= BRIEF =
Say how many lines in the listing contain the string "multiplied", giving the number alone.

=== Section Start ===

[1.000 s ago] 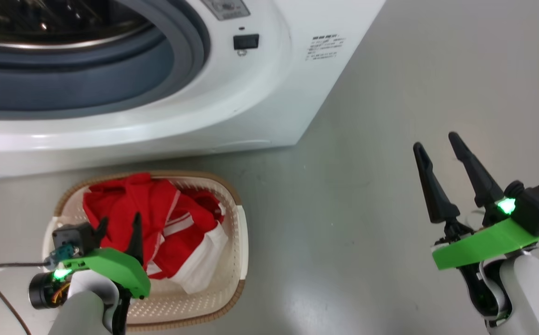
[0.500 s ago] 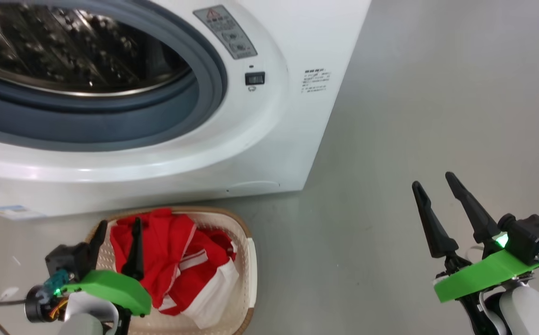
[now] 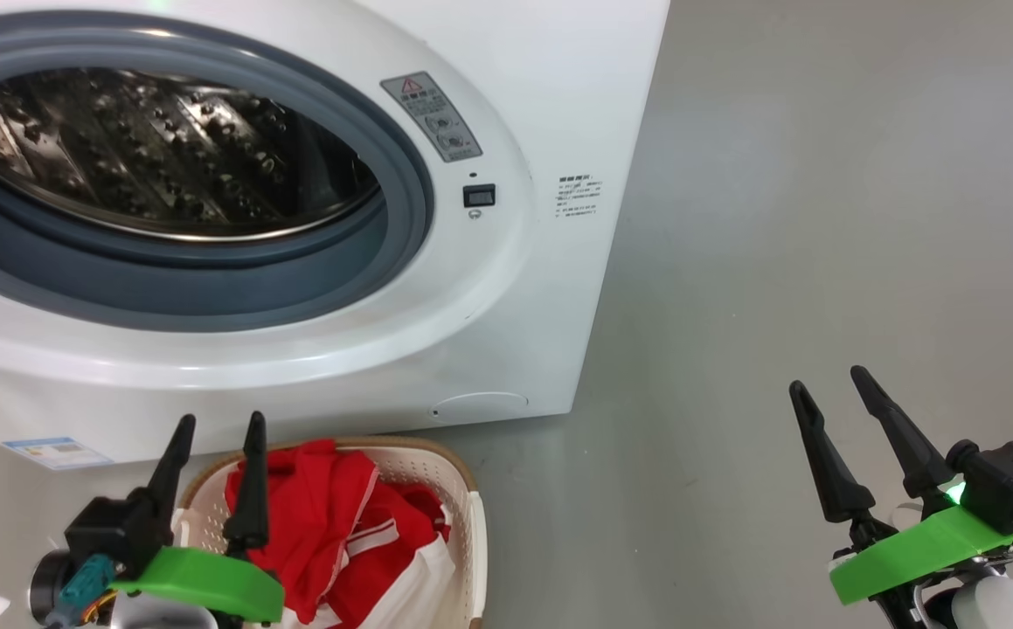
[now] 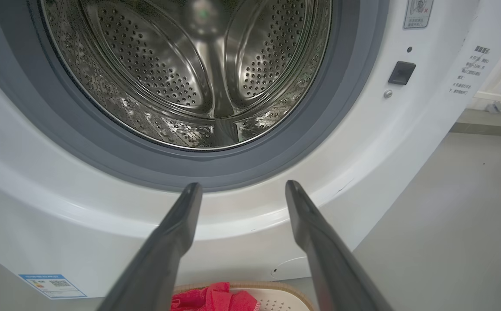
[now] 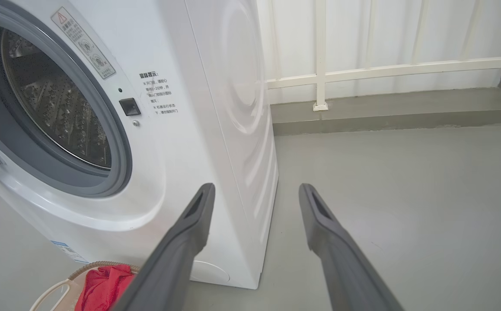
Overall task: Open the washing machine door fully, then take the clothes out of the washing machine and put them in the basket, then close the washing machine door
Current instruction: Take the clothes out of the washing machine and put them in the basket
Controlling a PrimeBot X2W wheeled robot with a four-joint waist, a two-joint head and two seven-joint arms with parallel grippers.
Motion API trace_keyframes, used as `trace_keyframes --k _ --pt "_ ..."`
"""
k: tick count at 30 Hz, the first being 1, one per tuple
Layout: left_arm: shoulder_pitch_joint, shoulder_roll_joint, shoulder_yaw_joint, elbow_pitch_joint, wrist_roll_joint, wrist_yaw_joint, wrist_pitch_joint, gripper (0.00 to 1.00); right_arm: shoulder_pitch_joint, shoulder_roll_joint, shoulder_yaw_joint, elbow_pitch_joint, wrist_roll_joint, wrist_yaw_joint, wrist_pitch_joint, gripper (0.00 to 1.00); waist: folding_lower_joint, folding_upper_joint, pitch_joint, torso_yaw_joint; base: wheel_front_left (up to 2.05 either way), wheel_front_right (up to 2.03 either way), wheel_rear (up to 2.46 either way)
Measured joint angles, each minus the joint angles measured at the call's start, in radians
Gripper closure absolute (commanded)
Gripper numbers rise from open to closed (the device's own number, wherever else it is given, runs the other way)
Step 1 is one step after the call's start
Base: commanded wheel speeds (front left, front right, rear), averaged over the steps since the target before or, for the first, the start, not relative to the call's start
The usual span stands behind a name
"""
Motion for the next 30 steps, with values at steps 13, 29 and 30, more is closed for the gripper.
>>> trace_keyframes --k 13,29,30 --pt "0.144 0.001 0.018 -0.181 0.008 0.0 -0.002 0.0 0.064 -0.009 -0.024 -0.002 0.0 0.0 0.0 0.0 0.0 0.0001 -0.07 -0.009 0.0 0.0 0.0" --pt "0.293 0.002 0.021 -0.313 0.008 0.013 -0.003 0.0 0.142 -0.011 -0.05 -0.01 0.0 0.0 0.0 0.0 0.0 0.0 -0.137 -0.012 0.0 0.0 0.0" --pt "0.298 0.002 0.021 -0.319 0.007 0.015 -0.003 0.0 0.142 -0.011 -0.053 -0.01 0.0 0.0 0.0 0.0 0.0 0.0 -0.139 -0.012 0.0 0.0 0.0"
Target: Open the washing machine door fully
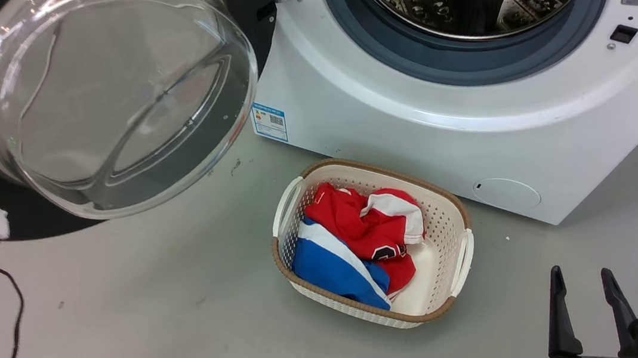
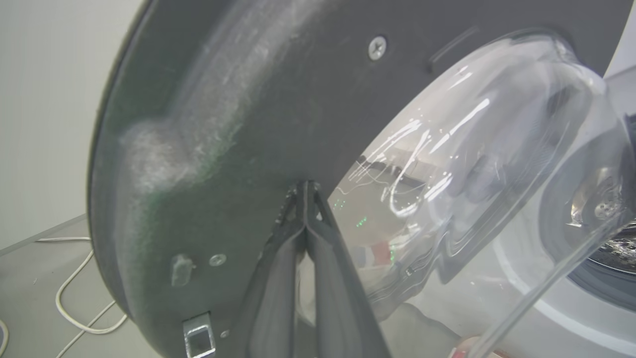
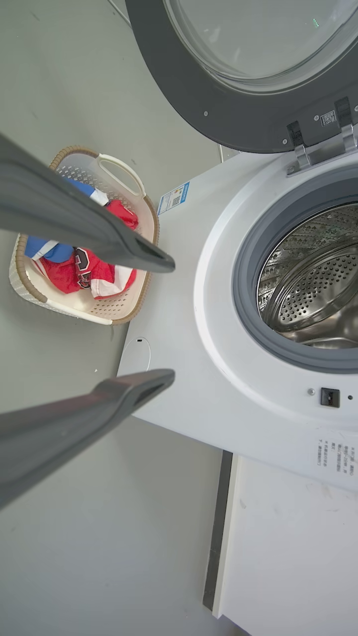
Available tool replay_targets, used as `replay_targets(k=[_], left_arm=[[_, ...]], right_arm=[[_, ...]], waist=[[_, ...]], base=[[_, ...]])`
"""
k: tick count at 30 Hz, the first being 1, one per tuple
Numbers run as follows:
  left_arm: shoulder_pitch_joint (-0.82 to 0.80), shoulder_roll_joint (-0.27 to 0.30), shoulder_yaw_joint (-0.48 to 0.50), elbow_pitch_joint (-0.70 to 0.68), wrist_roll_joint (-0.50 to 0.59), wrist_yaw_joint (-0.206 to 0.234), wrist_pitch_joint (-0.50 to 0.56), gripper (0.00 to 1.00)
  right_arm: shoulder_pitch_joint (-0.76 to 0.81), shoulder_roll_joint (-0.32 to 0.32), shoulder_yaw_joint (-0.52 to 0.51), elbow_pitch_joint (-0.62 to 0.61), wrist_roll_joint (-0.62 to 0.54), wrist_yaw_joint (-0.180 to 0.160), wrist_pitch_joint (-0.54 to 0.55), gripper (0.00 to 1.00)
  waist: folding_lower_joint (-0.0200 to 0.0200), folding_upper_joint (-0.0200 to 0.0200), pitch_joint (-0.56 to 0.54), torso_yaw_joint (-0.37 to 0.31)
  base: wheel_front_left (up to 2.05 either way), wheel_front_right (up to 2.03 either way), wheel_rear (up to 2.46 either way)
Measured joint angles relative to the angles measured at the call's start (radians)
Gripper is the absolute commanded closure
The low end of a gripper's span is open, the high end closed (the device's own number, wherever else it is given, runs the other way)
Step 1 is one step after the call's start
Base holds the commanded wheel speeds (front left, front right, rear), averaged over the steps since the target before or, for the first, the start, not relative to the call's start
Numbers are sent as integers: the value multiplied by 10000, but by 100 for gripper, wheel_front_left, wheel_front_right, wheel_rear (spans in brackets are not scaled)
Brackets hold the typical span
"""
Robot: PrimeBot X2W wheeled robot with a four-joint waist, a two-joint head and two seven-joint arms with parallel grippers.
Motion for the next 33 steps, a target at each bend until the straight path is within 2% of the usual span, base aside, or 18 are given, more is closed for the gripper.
replay_targets(k=[8, 16, 22, 25, 33], left_arm=[[-689, 543, 268, 1151, -197, -477, 205, 100], [-849, 364, 144, 1438, 15, -585, 98, 100], [106, 12, 255, 562, 581, -299, -31, 100], [783, -176, 213, -184, 1022, -19, -42, 100], [2409, -330, -499, -2176, 1841, 545, -8, 100]], right_arm=[[-179, -88, -33, 71, 56, 0, 0, 0], [-173, -81, -17, 224, 56, 0, -19, 0], [68, 36, -77, 372, 56, -2, -69, 0], [224, 88, -98, 449, 50, -2, -90, 0], [603, 161, -65, 600, 63, 0, -121, 0]], waist=[[0, 0, 162, -49], [0, 0, -97, -14], [0, 0, -581, 33], [0, 0, -901, 75], [0, 0, -1817, 176]], base=[[0, 0, 0], [0, 0, 0], [0, 0, 0], [0, 0, 0], [0, 0, 0]])
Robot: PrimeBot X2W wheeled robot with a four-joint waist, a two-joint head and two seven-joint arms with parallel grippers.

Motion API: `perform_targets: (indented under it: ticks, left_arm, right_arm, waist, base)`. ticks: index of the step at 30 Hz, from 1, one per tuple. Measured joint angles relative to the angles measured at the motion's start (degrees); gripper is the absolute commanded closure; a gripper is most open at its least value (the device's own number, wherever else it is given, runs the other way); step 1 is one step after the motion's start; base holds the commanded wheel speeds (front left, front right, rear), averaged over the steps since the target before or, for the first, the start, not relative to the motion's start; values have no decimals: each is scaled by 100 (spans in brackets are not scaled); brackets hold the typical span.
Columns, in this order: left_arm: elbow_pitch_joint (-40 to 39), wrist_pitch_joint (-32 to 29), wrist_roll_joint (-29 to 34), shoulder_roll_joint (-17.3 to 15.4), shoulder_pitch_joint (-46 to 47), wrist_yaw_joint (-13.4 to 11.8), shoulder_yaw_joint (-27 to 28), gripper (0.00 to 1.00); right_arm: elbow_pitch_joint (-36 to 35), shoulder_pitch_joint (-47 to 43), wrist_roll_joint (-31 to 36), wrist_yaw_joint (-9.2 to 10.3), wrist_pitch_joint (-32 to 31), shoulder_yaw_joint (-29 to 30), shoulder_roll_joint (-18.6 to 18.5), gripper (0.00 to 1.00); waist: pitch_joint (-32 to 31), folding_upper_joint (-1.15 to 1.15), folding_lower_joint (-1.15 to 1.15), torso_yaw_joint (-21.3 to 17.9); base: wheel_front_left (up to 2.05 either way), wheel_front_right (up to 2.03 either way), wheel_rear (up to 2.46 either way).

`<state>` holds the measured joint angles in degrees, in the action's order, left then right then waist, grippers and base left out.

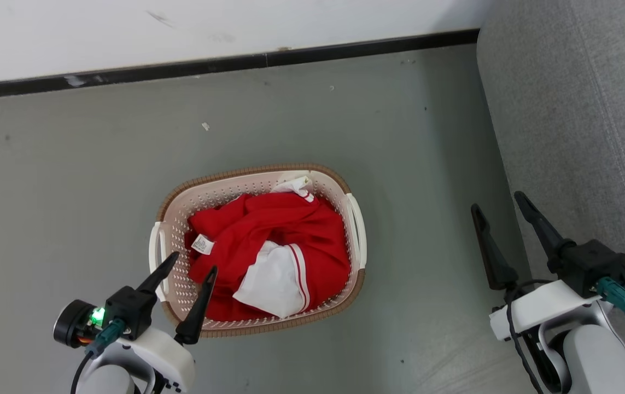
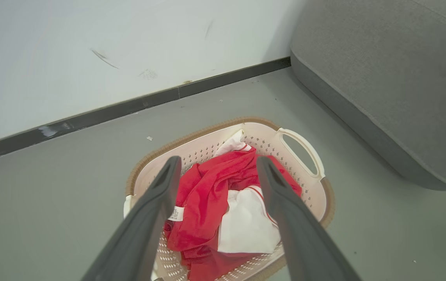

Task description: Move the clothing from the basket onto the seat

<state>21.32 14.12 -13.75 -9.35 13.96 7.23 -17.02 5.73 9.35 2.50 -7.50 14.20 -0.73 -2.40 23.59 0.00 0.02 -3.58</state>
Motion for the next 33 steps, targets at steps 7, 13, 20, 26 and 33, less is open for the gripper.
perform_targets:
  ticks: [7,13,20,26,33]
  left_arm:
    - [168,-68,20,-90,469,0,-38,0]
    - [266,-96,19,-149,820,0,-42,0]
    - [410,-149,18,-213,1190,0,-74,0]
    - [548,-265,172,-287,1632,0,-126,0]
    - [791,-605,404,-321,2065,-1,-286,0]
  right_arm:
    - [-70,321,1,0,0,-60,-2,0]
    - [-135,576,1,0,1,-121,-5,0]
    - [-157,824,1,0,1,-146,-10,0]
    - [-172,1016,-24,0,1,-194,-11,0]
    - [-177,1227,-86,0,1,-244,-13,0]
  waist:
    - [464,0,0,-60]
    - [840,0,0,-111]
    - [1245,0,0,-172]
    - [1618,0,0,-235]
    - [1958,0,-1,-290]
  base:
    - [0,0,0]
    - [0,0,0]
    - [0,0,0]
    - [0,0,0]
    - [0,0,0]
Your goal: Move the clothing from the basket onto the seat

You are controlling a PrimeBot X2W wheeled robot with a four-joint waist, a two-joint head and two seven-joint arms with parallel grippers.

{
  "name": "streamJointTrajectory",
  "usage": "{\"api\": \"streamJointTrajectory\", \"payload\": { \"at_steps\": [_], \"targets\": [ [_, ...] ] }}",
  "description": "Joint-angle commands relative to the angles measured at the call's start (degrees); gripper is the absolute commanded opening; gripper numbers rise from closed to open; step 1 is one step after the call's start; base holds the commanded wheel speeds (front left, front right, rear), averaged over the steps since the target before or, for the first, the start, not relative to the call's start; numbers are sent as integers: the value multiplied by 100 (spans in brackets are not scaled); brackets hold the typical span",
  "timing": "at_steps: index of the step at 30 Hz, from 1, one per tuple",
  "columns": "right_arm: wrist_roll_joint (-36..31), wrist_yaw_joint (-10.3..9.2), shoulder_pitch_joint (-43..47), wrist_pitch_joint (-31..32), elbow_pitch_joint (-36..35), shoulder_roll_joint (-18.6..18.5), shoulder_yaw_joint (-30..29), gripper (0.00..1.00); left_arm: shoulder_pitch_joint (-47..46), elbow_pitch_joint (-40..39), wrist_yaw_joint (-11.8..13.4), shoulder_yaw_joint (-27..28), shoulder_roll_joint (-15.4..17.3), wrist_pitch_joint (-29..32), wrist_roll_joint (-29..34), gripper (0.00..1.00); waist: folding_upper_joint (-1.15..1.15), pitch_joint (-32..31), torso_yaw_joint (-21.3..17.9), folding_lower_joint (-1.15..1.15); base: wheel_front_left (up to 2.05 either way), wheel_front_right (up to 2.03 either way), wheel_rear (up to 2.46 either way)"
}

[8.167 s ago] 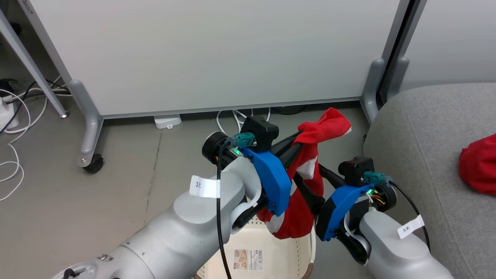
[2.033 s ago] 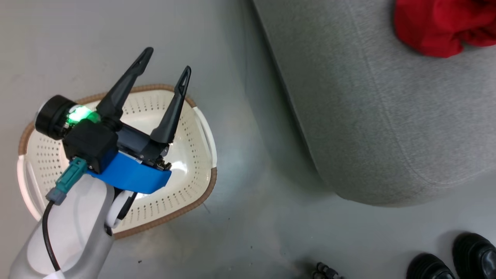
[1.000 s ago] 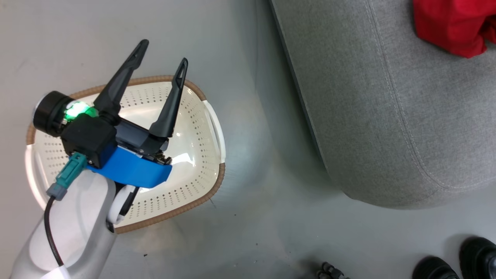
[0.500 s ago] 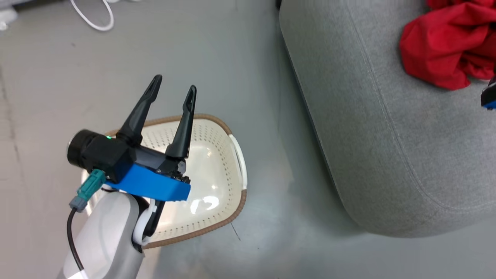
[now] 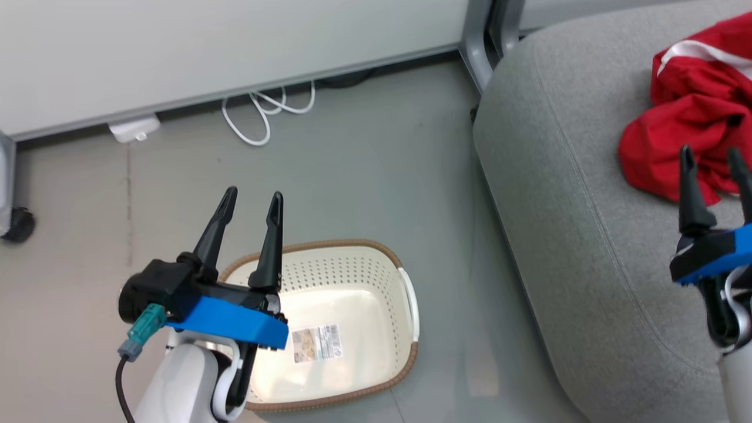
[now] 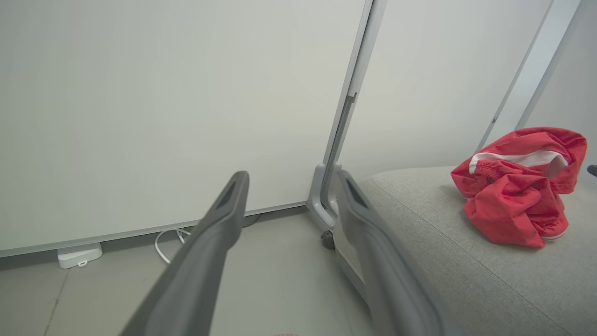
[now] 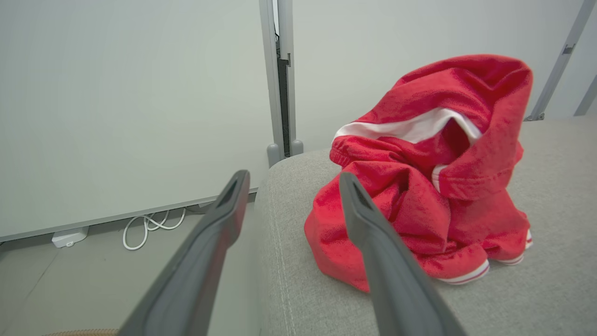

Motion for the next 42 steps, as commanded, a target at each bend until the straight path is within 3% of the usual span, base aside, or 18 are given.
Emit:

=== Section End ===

= FINAL ANSWER =
2